Why would that be the issue since I clearly saw Firefox visually loading the image line by line? There is constant data being send then right? Why would this setting then be related to closing the connection.
Syntax: |
send_timeout time; |
Default: |
send_timeout 60s; |
Context: |
http, server, location |
Sets a timeout for transmitting a response to the client. The timeout is set only between two successive write operations, not for the transmission of the whole response. If the client does not receive anything within this time, the connection is closed.
Well it appears this does get triggered on slower connections. This is getting interpreted as a stalled request by Nginx. And it closes the whole connection to in our case the static.333travel.nl. So the partially loaded image and every image after that not being loaded wont get loaded again since the connection to static is closed.
Why simulating a slow connection in the developer tools wont trigger this issue is still something I don’t know for sure.

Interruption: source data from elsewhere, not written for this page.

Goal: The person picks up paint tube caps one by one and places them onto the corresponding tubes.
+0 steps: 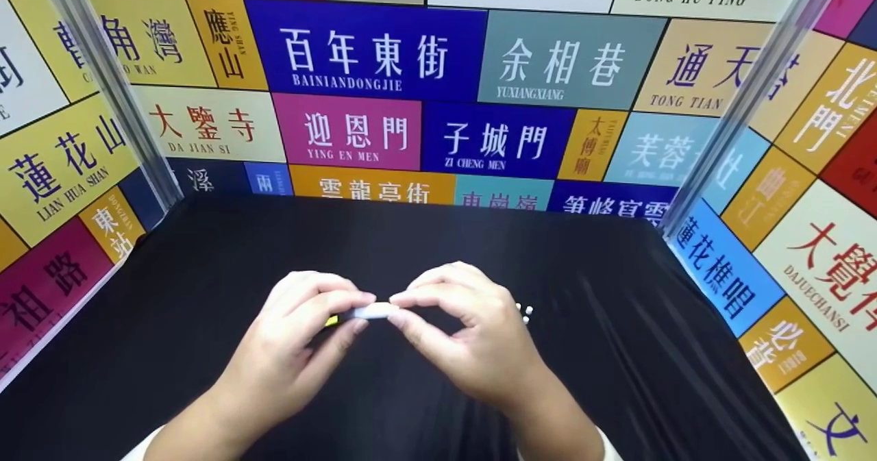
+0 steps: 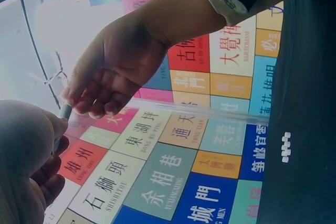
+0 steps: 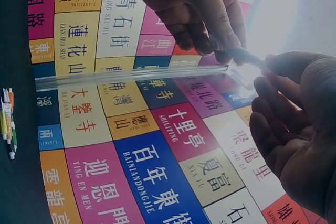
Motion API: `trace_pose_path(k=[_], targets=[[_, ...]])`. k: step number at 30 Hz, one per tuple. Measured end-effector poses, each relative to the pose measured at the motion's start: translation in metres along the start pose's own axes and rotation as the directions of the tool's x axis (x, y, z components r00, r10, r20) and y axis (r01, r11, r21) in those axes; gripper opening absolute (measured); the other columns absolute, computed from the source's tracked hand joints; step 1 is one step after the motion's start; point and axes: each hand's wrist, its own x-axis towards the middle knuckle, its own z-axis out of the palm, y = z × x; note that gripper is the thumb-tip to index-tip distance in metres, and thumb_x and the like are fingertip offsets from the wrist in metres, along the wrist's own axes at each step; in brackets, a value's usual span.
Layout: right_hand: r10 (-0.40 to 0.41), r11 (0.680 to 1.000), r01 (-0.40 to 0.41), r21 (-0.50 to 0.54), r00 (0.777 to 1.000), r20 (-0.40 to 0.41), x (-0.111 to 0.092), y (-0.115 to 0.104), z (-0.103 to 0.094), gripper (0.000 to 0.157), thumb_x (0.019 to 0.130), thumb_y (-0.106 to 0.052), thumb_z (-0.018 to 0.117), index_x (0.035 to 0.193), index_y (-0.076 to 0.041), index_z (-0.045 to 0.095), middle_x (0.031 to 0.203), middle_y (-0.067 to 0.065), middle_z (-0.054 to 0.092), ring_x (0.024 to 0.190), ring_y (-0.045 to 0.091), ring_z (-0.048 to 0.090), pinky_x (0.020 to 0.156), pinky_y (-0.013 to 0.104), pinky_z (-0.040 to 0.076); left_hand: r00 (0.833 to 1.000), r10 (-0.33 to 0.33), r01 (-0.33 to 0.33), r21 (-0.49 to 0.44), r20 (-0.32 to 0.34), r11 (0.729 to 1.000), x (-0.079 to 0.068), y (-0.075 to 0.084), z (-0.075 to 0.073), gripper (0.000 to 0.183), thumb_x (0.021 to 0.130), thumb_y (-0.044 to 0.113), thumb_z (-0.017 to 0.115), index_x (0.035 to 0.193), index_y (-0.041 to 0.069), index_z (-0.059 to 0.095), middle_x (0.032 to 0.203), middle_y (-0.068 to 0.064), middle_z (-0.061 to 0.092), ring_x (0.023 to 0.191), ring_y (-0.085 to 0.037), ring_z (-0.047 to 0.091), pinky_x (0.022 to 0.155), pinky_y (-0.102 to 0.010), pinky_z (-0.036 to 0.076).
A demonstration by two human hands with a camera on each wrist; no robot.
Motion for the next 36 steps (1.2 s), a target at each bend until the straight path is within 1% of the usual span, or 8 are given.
trace_pose_path(k=[7,10,13,16,21,25,30,36], targets=[[0.024,1.000,-0.024,-0.014,1.000,0.014,-0.0009,0.0013,-0.0013,0.030,0.074,0.013,0.087,0.096,-0.007,0.082,0.088,0.006,0.075,0.084,0.014,0.069,0.081,0.018,0.056,1.000,0.015,-0.015,0.004,-0.012,1.000,0.0006,0.0006,0.0008,0.026,0.099,0.021,0.077,0.124,0.017,0.074,0.116,0.003,0.072,0.112,-0.017,0.063,0.100,-0.032,0.050],[0.039,0.999,-0.038,-0.022,0.999,0.025,-0.0018,0.0016,-0.0025,0.030,0.076,0.011,0.085,0.101,-0.006,0.081,0.092,0.007,0.075,0.086,0.014,0.068,0.081,0.019,0.055,1.000,0.009,-0.009,0.007,-0.009,1.000,0.0005,0.0008,0.0009,0.026,0.100,0.021,0.077,0.125,0.017,0.074,0.117,0.002,0.072,0.113,-0.017,0.063,0.101,-0.032,0.050],[0.031,0.999,-0.031,-0.012,0.999,0.026,-0.0017,0.0011,-0.0032,0.031,0.078,0.006,0.085,0.107,-0.002,0.080,0.098,0.010,0.076,0.092,0.015,0.068,0.082,0.020,0.055,1.000,-0.002,0.002,0.007,-0.005,1.000,0.0003,0.0008,0.0004,0.025,0.101,0.023,0.076,0.125,0.017,0.074,0.117,0.003,0.072,0.113,-0.017,0.062,0.101,-0.032,0.050],[-0.015,1.000,0.015,0.018,1.000,0.019,0.0001,0.0000,-0.0029,0.031,0.081,0.002,0.086,0.110,0.003,0.078,0.102,0.012,0.075,0.098,0.017,0.068,0.086,0.021,0.054,1.000,-0.006,0.006,0.008,-0.005,1.000,0.0004,0.0007,0.0003,0.025,0.101,0.024,0.075,0.125,0.017,0.074,0.117,0.003,0.072,0.113,-0.017,0.062,0.100,-0.032,0.050],[-0.122,0.987,0.118,0.106,0.992,0.028,0.0054,-0.0013,0.0007,0.020,0.087,0.003,0.084,0.105,0.006,0.078,0.101,0.017,0.071,0.100,0.022,0.066,0.098,0.022,0.053,1.000,0.007,-0.007,0.012,-0.013,1.000,0.0010,-0.0001,0.0009,0.023,0.101,0.022,0.075,0.124,0.017,0.074,0.116,0.003,0.071,0.112,-0.017,0.062,0.100,-0.032,0.050],[-0.148,0.983,0.143,0.113,0.988,0.037,0.0064,-0.0009,0.0023,0.014,0.090,0.002,0.081,0.104,0.003,0.080,0.098,0.017,0.069,0.099,0.024,0.064,0.098,0.023,0.052,1.000,0.017,-0.016,0.013,-0.022,1.000,0.0011,-0.0004,0.0015,0.022,0.101,0.021,0.075,0.123,0.016,0.074,0.115,0.002,0.071,0.111,-0.017,0.063,0.099,-0.032,0.050],[-0.124,0.988,0.121,0.093,0.992,0.025,0.0042,0.0023,0.0017,0.014,0.088,0.004,0.082,0.103,0.003,0.080,0.094,0.015,0.070,0.096,0.022,0.064,0.095,0.023,0.053,0.999,0.023,-0.022,0.012,-0.025,1.000,0.0007,-0.0005,0.0018,0.023,0.101,0.021,0.075,0.123,0.016,0.074,0.115,0.002,0.072,0.111,-0.017,0.063,0.099,-0.032,0.050],[-0.044,0.999,0.044,0.010,0.999,0.032,-0.0004,0.0061,-0.0012,0.023,0.081,0.005,0.088,0.102,-0.002,0.081,0.093,0.010,0.073,0.093,0.017,0.067,0.090,0.019,0.054,1.000,0.014,-0.014,0.004,-0.014,1.000,0.0004,-0.0012,0.0020,0.024,0.101,0.022,0.076,0.124,0.016,0.074,0.116,0.003,0.072,0.111,-0.017,0.063,0.099,-0.031,0.050]])
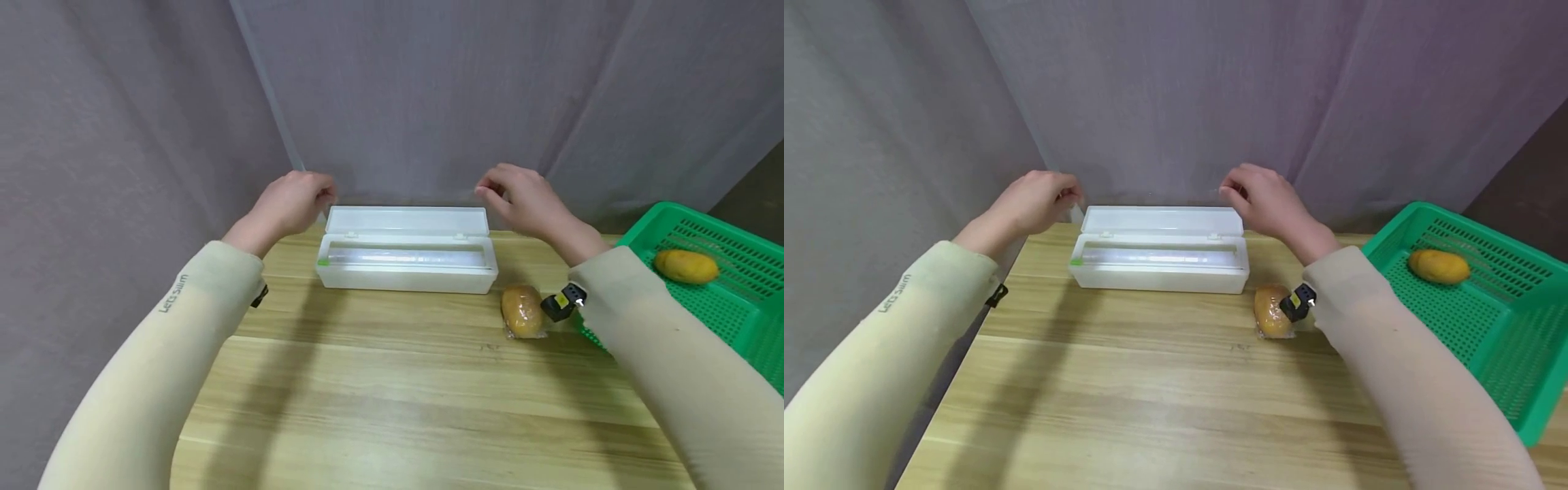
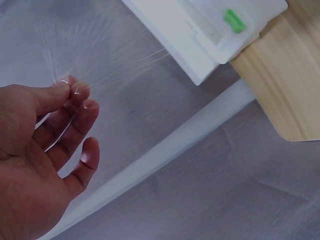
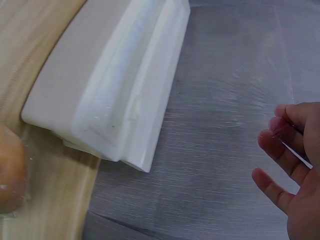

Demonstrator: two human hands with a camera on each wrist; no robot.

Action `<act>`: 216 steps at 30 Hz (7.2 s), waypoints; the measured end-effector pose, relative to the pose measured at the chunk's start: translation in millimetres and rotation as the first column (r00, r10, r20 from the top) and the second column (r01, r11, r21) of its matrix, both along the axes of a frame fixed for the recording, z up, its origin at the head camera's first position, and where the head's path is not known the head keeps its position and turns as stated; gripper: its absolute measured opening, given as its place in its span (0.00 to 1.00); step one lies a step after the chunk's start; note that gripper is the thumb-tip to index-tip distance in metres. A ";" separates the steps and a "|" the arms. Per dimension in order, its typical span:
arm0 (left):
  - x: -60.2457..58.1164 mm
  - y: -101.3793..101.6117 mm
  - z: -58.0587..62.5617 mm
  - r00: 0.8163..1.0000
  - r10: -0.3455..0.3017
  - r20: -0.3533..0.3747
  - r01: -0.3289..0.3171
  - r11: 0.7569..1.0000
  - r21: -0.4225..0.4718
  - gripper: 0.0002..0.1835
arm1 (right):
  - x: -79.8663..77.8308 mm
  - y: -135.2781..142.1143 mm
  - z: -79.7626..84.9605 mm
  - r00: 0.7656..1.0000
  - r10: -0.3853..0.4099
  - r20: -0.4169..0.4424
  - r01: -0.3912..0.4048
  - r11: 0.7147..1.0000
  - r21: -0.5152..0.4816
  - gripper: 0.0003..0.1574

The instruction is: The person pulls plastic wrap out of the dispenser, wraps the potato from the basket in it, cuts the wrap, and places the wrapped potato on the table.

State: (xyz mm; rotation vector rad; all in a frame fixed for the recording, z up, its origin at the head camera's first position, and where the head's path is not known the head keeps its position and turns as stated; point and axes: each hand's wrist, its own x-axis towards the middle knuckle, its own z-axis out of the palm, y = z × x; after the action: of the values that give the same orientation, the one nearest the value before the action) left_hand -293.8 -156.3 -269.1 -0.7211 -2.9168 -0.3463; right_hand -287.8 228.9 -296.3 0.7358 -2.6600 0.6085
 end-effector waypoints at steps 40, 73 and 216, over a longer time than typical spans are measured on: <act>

I have some theories, a bad WiFi also introduces more latency and lost packets getting resend. But I don’t know the real reason. I dont know how these browsers simulate a slow connection.
Setting this send_timeout to 8 seconds as below solved our issue completely.
server {
server_name static.333travel.nl;
max_ranges 0;
add_header 'Access-Control-Allow-Origin' '*';
send_timeout 8;
}
Conclusion
We have learned a lot, and we solved the issue. The odd thing remains that all this time it only triggered on our TravelPlatinum project. We were obviously balancing on the limit with the send_timeout setting since the image load is greater on TravelPlatinum.
Another important thing to note, setting a slow connection in your developer tools is not a real simulation from a slow connection. You can simulate all you want but you need real life cases to really measure if everything is working fine.